悪役貴族は殺されたい。~やりたい放題してるのに、なぜかみんなが慕ってくる~

あおき りゅうま

第12話 裏社会

 聖ブライトナイツ学園は巨大都市ハルスベルクの中にある。
 多くの商店が軒を連ね、大陸中の商品と人が集まる商業都市。いろんな文化が交差するその都市には自由がある。どんな人種だろうが、どんな思想を持っていようが、実力と知恵があればこのハルスベルクでは財を築けるのだ。
 そういった自由なコミュニティでは大抵治安が悪化する。
 悪事をなして小銭を稼ぐ子悪党がどうしても存在してしまうし、そんな子悪党を束ねる者も当然存在する。

「こっちよ」

 アンに案内されて、大通りから外れた暗い小道を歩いていく。

「でもどうして、お前が私とボスとの関係を知っているの……?」

 ギロリとこちらを睨んでくるアン。

「フンッ、オセロット家だぞ。このテトラの領地のことを把握していないでどうする? 貴様が〝あの組織〟とつるみ、我が家のことを探っていることは知っている」
「何でもお見通しってわけね……! 気に食わない」

 心底憎々し気に奥歯を噛みしめるアン。
 アンは復讐者だ。
 学校で手に入らないような実践的なナイフや武器用の鎖を仕入れ、騎士らしからぬ忍びのような体術を習得している。
 それは今年聖ブライトナイツ学園に入学したばかりのただの少女であった騎士見習いではとても身につかない技術だ。

 支援者パトロンがいる。

 自由な街には暗部が存在するし、その暗部に頼らなければいけない人間もまた存在する。
 復讐を胸に誓うアンもまた、その頼らざるを得ない人間の一人なのだ。

「いずれオセロット家もおしまいよ。ボスたちはあなたの父親の弱みをいくつもにぎっている」
「物事をそう単純に考えるな。大きな組織というものは互いに弱みの一つや二つ握りあっているものだ。

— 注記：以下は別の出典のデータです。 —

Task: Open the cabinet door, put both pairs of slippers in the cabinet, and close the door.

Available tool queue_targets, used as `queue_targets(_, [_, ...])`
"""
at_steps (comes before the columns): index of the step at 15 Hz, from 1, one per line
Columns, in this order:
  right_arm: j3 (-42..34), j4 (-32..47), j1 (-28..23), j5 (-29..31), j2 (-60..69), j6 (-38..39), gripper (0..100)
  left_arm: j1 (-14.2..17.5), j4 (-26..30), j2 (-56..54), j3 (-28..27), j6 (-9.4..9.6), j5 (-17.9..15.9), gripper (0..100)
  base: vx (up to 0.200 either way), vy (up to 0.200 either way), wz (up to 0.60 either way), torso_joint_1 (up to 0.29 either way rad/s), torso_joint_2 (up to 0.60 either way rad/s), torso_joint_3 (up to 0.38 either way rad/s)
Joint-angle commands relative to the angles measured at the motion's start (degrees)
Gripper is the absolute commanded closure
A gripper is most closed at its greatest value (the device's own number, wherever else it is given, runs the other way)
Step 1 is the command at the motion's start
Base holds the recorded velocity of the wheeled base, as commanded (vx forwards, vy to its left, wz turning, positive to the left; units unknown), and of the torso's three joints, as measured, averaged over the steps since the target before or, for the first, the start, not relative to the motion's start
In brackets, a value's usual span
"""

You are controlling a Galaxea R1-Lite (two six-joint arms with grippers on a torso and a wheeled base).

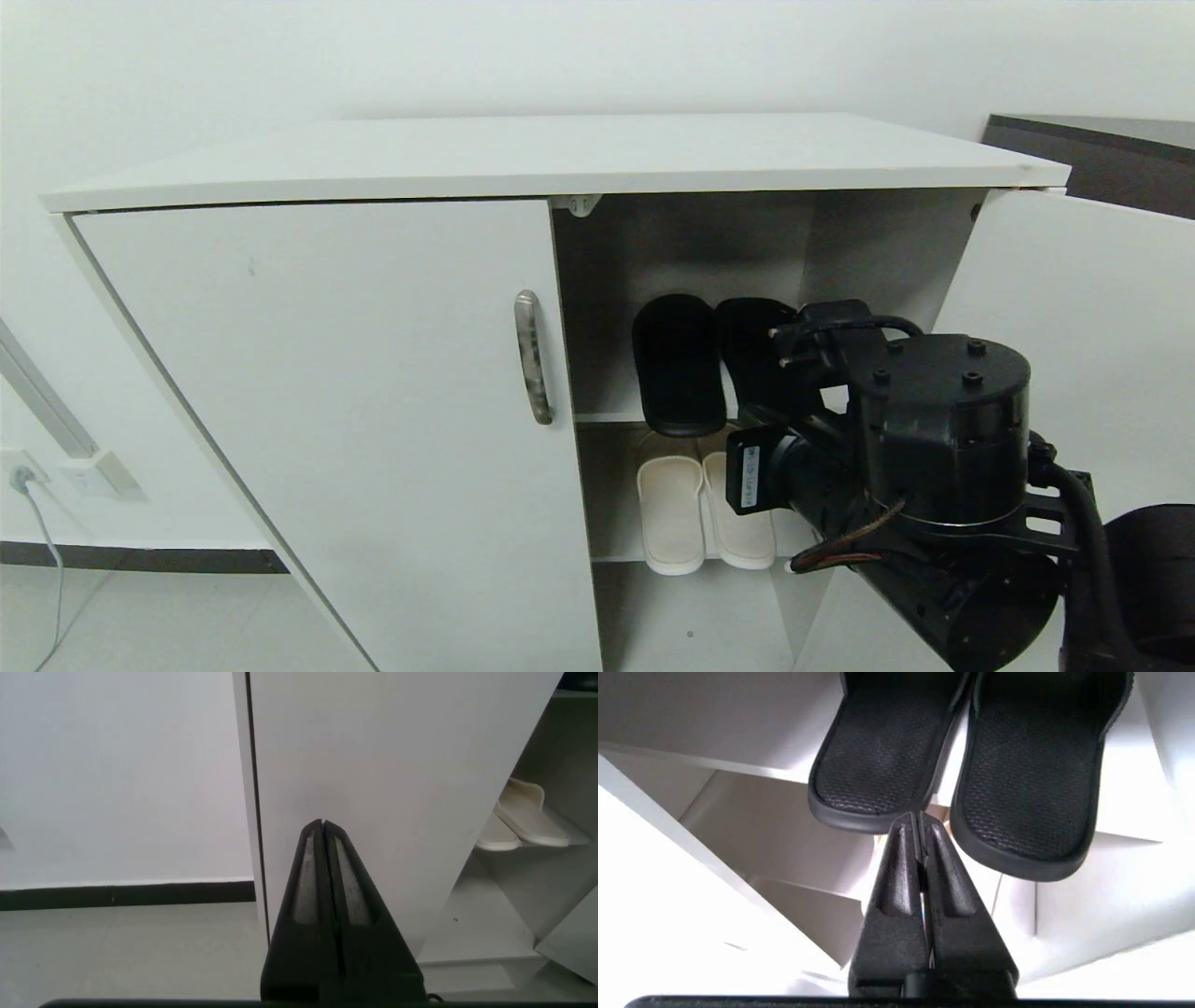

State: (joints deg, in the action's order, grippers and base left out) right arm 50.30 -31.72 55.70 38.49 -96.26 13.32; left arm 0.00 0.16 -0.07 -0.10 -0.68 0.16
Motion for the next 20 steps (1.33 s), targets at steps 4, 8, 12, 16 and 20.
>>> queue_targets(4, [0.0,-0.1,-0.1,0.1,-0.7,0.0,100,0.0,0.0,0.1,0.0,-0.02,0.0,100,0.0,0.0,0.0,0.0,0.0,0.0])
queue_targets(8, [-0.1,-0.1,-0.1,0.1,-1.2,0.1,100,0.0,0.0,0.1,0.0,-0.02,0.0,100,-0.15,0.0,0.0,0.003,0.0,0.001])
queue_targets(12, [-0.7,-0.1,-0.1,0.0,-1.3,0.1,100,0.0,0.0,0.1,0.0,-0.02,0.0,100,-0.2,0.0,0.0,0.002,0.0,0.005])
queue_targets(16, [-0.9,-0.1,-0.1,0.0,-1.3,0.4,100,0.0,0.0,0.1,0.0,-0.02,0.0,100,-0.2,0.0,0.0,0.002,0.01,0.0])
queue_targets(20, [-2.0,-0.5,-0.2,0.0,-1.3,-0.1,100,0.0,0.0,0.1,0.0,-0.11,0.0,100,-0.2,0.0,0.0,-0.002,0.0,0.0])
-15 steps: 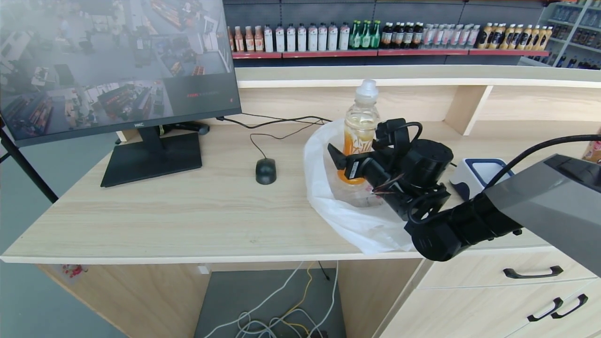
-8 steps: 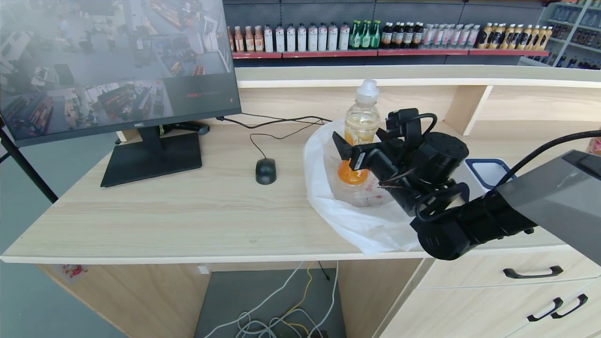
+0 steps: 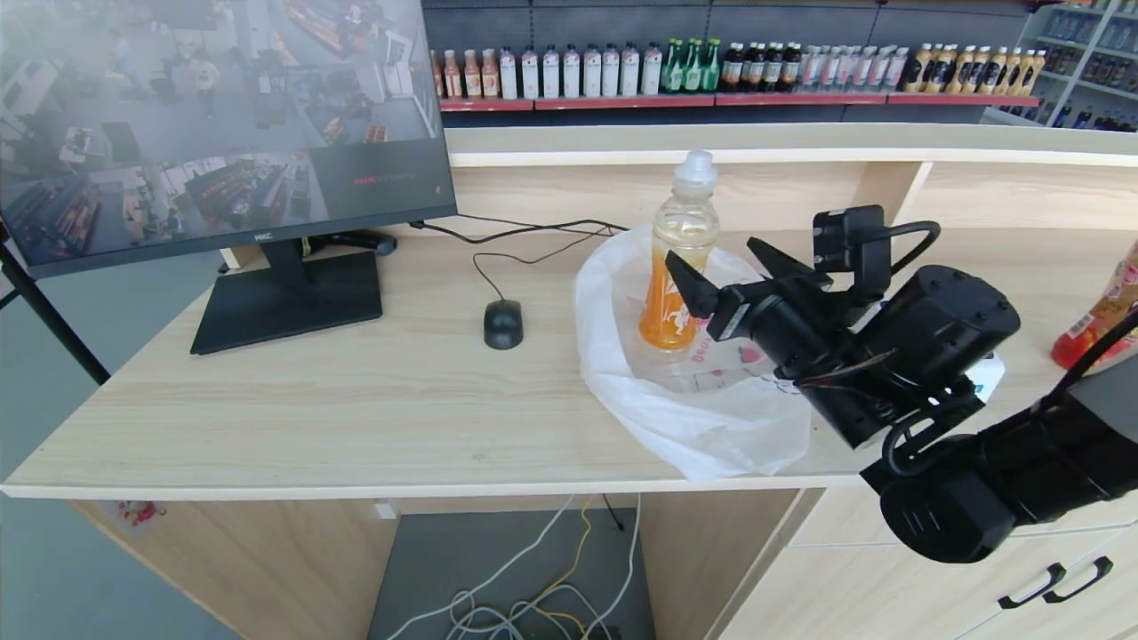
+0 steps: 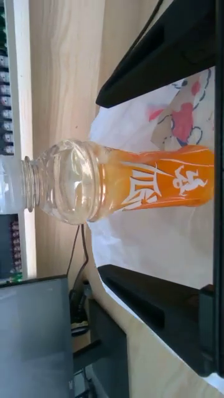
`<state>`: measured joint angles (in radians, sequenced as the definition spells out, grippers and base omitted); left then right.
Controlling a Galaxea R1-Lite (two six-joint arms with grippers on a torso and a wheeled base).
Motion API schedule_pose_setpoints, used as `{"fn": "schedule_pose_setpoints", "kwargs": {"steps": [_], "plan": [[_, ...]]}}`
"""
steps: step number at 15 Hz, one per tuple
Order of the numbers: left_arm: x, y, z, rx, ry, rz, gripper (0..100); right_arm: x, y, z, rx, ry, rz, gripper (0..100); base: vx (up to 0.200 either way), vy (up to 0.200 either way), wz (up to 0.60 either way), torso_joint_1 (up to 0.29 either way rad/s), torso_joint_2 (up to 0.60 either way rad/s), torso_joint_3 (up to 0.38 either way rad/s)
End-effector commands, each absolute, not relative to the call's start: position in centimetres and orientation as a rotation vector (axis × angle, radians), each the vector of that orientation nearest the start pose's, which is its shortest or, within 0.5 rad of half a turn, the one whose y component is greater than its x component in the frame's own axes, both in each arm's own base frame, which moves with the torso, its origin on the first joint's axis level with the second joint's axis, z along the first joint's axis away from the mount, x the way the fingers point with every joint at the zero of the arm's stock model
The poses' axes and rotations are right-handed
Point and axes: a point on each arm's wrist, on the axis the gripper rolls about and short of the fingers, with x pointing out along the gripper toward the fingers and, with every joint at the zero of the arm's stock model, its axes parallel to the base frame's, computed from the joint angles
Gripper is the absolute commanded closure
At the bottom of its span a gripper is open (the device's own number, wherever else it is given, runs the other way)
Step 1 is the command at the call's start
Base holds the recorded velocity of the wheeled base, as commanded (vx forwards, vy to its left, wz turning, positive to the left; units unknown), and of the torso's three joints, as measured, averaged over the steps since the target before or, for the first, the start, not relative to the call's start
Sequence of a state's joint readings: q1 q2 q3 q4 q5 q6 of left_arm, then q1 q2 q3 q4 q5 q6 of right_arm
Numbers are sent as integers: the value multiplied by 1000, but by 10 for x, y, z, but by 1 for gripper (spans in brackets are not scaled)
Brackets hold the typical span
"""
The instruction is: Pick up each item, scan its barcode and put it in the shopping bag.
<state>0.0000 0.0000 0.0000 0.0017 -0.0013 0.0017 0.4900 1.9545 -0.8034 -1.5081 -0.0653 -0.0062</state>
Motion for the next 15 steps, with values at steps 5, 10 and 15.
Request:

オセロット家を貶めたいならやればいい。だがその瞬間、〝あの組織〟も終わる。もう終わらせてもいいのなら、好きにすればいい」
「……何処までも気に食わない。着いたわ」

 大きな建物の裏口に辿り着く。

「ここの表はタルラント商会の出している『イタチの寄り合い所』という商店だったな」
「そんなの、知ってるでしょう?」

 タルラントはこのハルスベルクで最大規模を誇る商会で、『イタチの寄り合い所』はその組織が運営するこの街で一番の商店。品ぞろえが豊富でとりあえずここに来れば何でもそろう現代で言うところのデパートのような場所だ。
 その裏口の扉をアンは開けて中へ入っていく。
 薄暗い通路を二人で歩く。
 大規模な商店の通路だと言うのに、荷物が全く置かれていない薄暗い道だ。たいてい、こういう商店には倉庫に入りきれない荷物が通路に山積みにされているものだ。だが、ここにはそういうモノが一切ない。ということはそういう表に出すようなものは一切おいてはいけない通路だと言うことだ。
 そして、地味な、何も描かれていない扉を無造作にアンはノックする。

「オヤジ。いる?」

 中へ気軽な声掛けをする。

「アン……か? 入れ。よく来たな」

 中から老人の男の声が聞こえる。

「客人がいるけど、いい?」
「……客? 誰だ?」
「シリウス・オセロット」
「何だと? …………アッハッハッハッハ  面白い、入ってもらいなさい」

 爆笑の後、優しいおじいさんの声で中に入るように促される。
 クイっと中へ入るように首で扉を指され、俺は扉を開けた。

「失礼する。オレがシリウス・オセロットだ」

 シリウス・オセロットらしく、胸を張って堂々と中へと入る。
 壁に刀がかけられ、竜の頭のはく製がその隣に飾られている。まるでヤクザの組長のような部屋。
 その奥の机に、新聞に目を落とす老人がいた。

「よく来たな。オセロット家のお坊ちゃん。私がこのタルラント商会のオーナー、グレイヴ・タルラントだ……あぁ、いや、」

 グレイブ・タルラントは新聞から顔を上げて、穏やかな笑みを作った。
 その———右半分に大きな火傷の跡を作っている顔の皮膚を動かして。

「それとも———こう名乗った方がいいかな? 『スコルポス』の首領ドン———グレイヴ・タルラント、と」

 彼こそが、このハルスベルクの裏社会を支配しているマフィアのボスだ。